■ COLLECTED DATA ■
⁂

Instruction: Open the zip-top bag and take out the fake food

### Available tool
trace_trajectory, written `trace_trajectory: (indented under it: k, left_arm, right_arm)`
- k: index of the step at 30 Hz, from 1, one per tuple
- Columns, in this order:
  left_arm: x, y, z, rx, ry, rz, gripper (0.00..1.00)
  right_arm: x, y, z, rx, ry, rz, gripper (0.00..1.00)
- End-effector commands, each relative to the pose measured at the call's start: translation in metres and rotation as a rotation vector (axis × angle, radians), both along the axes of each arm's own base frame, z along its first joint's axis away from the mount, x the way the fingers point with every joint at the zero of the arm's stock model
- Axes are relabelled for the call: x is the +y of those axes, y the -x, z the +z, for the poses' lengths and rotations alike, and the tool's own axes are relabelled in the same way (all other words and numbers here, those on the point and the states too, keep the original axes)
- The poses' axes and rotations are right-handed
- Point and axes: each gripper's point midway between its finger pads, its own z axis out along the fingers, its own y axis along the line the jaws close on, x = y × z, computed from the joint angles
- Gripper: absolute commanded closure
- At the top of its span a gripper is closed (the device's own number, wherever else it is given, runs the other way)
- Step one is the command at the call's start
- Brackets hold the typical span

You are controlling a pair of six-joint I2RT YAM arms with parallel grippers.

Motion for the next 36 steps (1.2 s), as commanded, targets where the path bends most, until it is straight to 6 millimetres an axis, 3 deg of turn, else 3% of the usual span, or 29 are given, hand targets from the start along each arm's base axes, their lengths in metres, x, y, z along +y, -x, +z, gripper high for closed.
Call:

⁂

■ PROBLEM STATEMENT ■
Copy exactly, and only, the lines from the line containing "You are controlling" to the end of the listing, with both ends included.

■ RESULT FOR THIS TASK ■
You are controlling a pair of six-joint I2RT YAM arms with parallel grippers.

Motion for the next 36 steps (1.2 s), as commanded, targets where the path bends most, until it is straight to 6 millimetres an axis, 3 deg of turn, else 3% of the usual span, or 29 are given, hand targets from the start along each arm's base axes, their lengths in metres, x, y, z along +y, -x, +z, gripper high for closed.
Call:

That wraps up the answer.